Coder Social home page Coder Social logo

efae's Introduction

EFAE: Equivariant Flow-based Autoencoder (for better Latent diffusion models lol)

The goal here to make a great autoencoder. Whats the modern problem of the autoencoder, such as SDXL-vae? The problem is that we cannot flip the latents, and expect the outcome to be flipped. Here is what I mean:

Ok, this is a great chubo tiger. Now let's flip the latent, and decode it back:

Oh no! what is going on?

Since this was not what you were asking for on the training objective, we cannot expect for this to be flipped. In general, we cannot expect any such properties as such to hold. Formally, consider the group action (such as flipping) $g \in G$ on both Image space $I$ and same canonical actions on latent space $Z$. We want the autoencoder to be equivariant, that is, for any $z \in Z$ and $g \in G$, we want $f(gz) = g f(z)$, where $f$ is the autoencoder.

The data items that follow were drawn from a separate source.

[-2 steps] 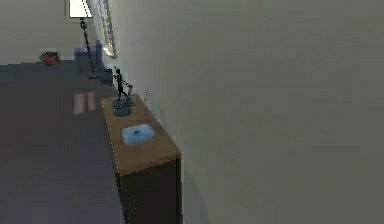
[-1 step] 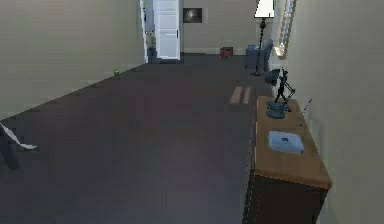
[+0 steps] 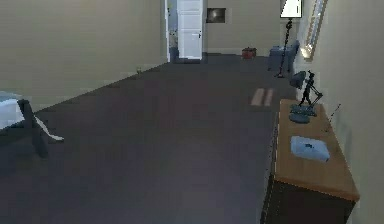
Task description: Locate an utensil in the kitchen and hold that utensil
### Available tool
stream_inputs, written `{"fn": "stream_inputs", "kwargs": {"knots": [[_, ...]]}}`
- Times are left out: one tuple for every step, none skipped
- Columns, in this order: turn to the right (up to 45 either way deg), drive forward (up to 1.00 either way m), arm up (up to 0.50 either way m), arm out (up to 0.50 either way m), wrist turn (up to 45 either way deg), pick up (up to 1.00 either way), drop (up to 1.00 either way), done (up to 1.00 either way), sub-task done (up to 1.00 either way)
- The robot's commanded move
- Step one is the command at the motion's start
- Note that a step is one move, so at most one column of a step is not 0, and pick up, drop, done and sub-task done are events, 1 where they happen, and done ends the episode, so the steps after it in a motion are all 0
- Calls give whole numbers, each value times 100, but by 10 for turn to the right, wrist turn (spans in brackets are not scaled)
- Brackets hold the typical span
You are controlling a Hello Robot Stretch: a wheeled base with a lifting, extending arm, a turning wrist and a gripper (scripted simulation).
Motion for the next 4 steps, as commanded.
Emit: {"fn": "stream_inputs", "kwargs": {"knots": [[0, 100, 0, 0, 0, 0, 0, 0, 0], [-30, 0, 0, 0, 0, 0, 0, 0, 0], [0, 100, 0, 0, 0, 0, 0, 0, 0], [0, 100, 0, 0, 0, 0, 0, 0, 0]]}}
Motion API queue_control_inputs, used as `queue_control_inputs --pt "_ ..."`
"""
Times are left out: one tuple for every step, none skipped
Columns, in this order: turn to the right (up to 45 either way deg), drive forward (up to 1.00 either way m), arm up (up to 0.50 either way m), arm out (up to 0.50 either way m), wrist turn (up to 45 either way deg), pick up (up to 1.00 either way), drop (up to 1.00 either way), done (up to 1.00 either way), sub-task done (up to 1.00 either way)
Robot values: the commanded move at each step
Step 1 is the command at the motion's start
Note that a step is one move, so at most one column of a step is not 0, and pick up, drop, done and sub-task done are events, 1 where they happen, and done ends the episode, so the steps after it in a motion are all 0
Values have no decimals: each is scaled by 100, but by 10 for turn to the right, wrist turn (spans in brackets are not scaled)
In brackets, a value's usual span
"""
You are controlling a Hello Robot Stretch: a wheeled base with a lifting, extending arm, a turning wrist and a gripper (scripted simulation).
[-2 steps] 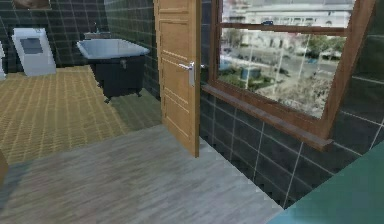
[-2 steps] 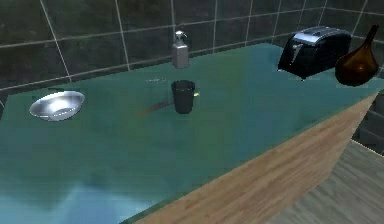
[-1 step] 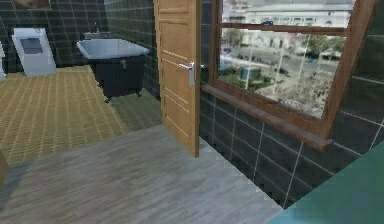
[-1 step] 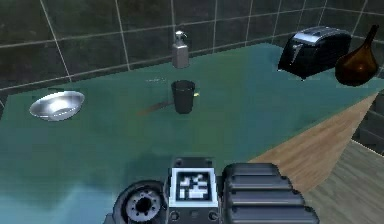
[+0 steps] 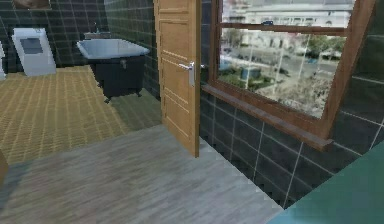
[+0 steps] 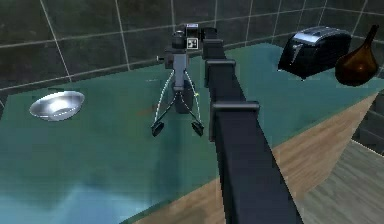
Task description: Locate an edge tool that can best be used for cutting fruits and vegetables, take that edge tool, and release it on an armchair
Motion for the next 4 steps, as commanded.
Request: queue_control_inputs --pt "0 0 0 0 450 0 0 0 0" --pt "0 0 0 0 450 0 0 0 0" --pt "0 0 0 0 300 0 0 0 0" --pt "0 0 -14 0 0 0 0 0 0"
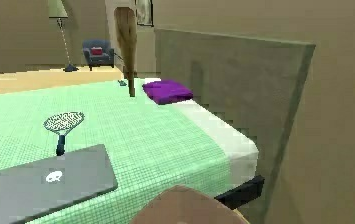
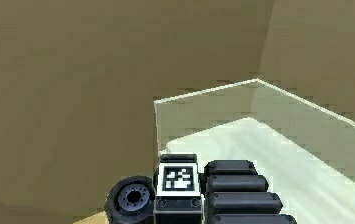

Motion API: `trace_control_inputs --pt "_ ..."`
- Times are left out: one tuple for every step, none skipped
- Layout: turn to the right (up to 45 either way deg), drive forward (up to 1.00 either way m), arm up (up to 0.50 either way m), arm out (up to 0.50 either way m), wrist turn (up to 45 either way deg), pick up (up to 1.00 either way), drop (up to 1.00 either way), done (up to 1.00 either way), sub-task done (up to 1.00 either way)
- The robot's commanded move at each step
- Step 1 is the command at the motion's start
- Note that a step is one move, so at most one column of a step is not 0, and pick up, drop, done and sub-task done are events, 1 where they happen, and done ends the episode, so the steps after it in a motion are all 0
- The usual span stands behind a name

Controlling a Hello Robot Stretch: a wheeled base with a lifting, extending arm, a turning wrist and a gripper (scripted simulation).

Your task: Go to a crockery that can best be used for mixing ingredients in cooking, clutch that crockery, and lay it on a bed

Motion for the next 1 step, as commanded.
trace_control_inputs --pt "45.0 0.00 0.00 0.00 0.0 0.00 0.00 0.00 0.00"
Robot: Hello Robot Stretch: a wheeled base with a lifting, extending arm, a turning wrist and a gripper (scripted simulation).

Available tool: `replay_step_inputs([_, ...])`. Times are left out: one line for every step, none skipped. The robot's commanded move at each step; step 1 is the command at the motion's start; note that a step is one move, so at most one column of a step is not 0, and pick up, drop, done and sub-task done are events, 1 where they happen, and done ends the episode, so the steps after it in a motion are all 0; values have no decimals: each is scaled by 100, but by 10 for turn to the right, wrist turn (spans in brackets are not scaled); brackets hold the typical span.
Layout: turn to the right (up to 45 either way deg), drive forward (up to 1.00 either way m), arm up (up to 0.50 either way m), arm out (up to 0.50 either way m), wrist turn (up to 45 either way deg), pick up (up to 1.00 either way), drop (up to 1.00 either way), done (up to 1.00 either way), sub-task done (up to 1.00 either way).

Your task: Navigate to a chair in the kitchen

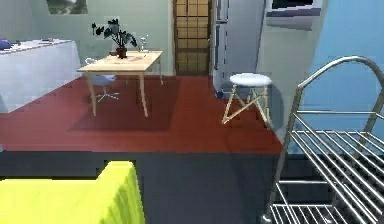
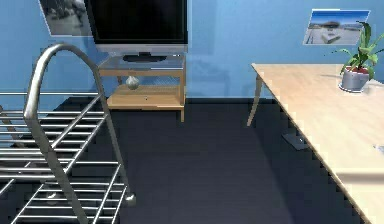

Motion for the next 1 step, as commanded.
replay_step_inputs([90, 0, 0, 0, 0, 0, 0, 0, 0])
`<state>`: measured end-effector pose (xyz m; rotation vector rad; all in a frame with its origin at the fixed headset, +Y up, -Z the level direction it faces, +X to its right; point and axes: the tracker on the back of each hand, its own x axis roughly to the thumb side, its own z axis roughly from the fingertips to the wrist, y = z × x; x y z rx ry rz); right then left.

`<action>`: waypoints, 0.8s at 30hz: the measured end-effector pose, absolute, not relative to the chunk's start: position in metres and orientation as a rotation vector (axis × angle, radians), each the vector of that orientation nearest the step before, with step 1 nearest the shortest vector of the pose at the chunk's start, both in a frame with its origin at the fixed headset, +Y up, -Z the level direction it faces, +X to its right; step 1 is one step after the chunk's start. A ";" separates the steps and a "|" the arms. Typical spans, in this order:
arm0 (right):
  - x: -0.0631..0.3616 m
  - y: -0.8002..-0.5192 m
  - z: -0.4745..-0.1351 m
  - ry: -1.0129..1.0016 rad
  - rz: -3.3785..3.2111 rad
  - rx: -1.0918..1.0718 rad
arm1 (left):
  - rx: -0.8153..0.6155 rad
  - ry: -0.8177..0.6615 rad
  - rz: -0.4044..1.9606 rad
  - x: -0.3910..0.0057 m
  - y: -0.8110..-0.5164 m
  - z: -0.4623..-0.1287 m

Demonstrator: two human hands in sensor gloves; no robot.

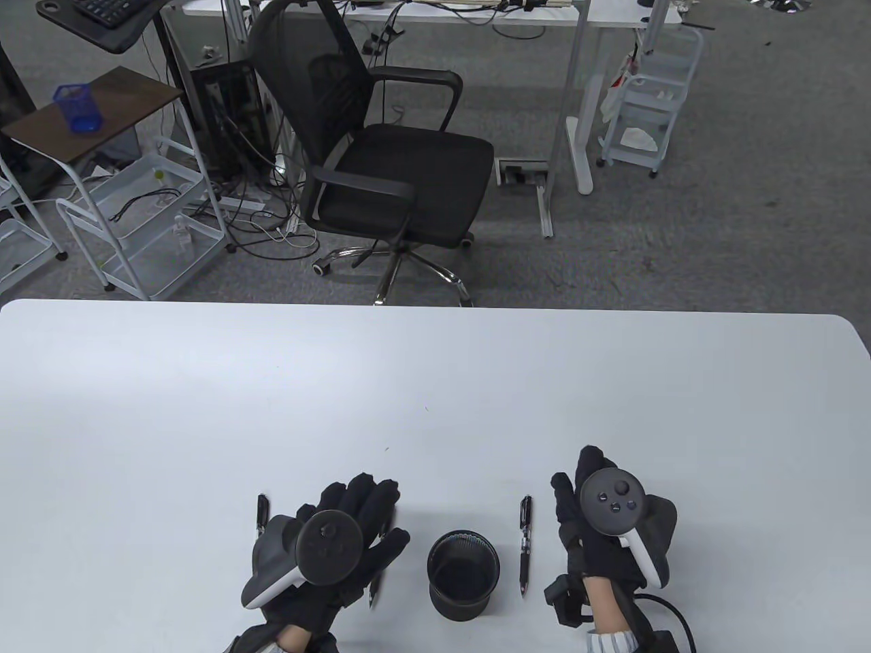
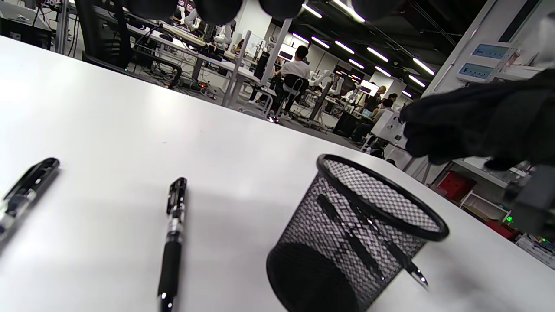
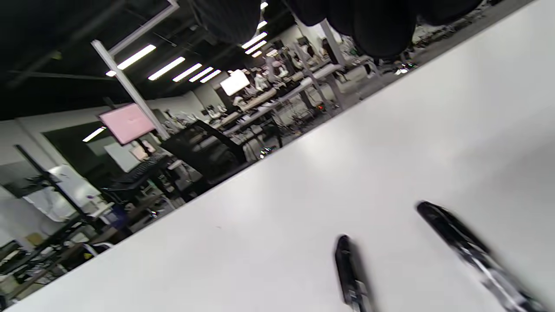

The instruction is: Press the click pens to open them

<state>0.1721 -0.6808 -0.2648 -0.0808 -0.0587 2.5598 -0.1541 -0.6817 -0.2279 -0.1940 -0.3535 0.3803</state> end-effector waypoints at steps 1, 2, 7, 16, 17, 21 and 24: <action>0.166 -0.674 -0.260 -0.093 2.562 -0.040 | -0.193 -0.353 0.379 -0.154 -0.682 -0.228; 0.163 -0.670 -0.257 -0.116 2.566 -0.011 | -0.192 -0.354 0.380 -0.154 -0.682 -0.228; 0.140 -0.648 -0.237 -0.222 2.577 0.150 | -0.189 -0.354 0.377 -0.154 -0.682 -0.227; 0.111 -0.638 -0.218 -0.270 2.545 0.427 | -0.179 -0.356 0.376 -0.155 -0.681 -0.226; 0.109 -0.639 -0.218 -0.260 2.537 0.452 | -0.177 -0.357 0.376 -0.155 -0.681 -0.226; 0.099 -0.646 -0.220 -0.203 2.493 0.568 | -0.162 -0.361 0.374 -0.155 -0.680 -0.225; 0.091 -0.654 -0.223 -0.147 2.486 0.643 | -0.157 -0.362 0.369 -0.156 -0.680 -0.225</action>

$$ \begin{array}{ccc} I & \xrightarrow{f} & Z \\ \downarrow_{g} & & \downarrow_{g} \\ I & \xrightarrow{f} & Z \end{array} $$

Ok this is clearly a nice property to have. But how do we achieve this?

Equivariant Flow-based Autoencoder

The idea is to use a flow-based model. The flow-based model is a generative model that models the data distribution by transforming a simple distribution (such as Gaussian) to the data distribution. By utilizing the conditional flow-matching objective, one can train a deocder $p(x | z)$ that maps the latent space to the data space.

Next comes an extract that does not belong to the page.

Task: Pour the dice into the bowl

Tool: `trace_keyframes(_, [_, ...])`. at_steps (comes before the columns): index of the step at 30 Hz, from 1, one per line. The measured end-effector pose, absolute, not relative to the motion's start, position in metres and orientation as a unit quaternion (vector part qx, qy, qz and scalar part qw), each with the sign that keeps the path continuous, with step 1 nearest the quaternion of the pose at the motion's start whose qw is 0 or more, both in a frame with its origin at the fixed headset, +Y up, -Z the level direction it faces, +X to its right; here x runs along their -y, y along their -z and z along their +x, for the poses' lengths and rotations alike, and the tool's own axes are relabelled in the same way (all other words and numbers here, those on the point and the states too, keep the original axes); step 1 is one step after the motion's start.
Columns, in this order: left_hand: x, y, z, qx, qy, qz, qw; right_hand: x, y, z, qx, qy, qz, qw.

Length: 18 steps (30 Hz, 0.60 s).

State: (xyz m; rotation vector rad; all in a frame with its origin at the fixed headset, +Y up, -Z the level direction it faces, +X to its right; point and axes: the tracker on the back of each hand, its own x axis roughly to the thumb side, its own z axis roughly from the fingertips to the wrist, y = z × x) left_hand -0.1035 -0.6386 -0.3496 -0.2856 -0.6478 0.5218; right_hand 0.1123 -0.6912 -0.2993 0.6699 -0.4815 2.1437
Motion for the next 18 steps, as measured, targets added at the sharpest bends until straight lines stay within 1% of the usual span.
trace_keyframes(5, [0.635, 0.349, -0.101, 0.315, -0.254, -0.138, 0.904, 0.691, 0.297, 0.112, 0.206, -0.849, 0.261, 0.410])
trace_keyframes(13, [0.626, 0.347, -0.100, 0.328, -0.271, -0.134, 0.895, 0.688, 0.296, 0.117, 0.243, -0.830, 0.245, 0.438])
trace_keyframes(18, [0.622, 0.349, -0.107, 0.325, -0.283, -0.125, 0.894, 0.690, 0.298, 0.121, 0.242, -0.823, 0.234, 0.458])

Then the next idea here is to train the encoder that maps $I \rightarrow Z$ to be equivariant, in end-to-end fashion. This can be done with following objective

$$L = \mathbb{E}_{x \sim p(x)} [ \mathbb{E}_{z \sim q_\phi(z | x)} [ -\log p_\theta(x | z) ] ]$$

Here, we can use the flow-based model for $p_\theta(x | z)$, and train the encoder $q_\phi(z | x)$ to be equivariant, via augmenting the objective that expects the equivariance. We randomly sample group action $g \in G$, perform one on the latent space $z$, and expect the outcome to be the same as the group action on the data space $x$. This can be done by augmenting the objective as follows:

$$L = \mathbb{E}_{x \sim p(x), g \sim p(G)} [ \mathbb{E}_{z \sim q_\phi(z | x)} [ -\log p_\theta(gx | gz) ] ]$$

The rest follows the standard flow-based model training. Here we use the code based on minRF.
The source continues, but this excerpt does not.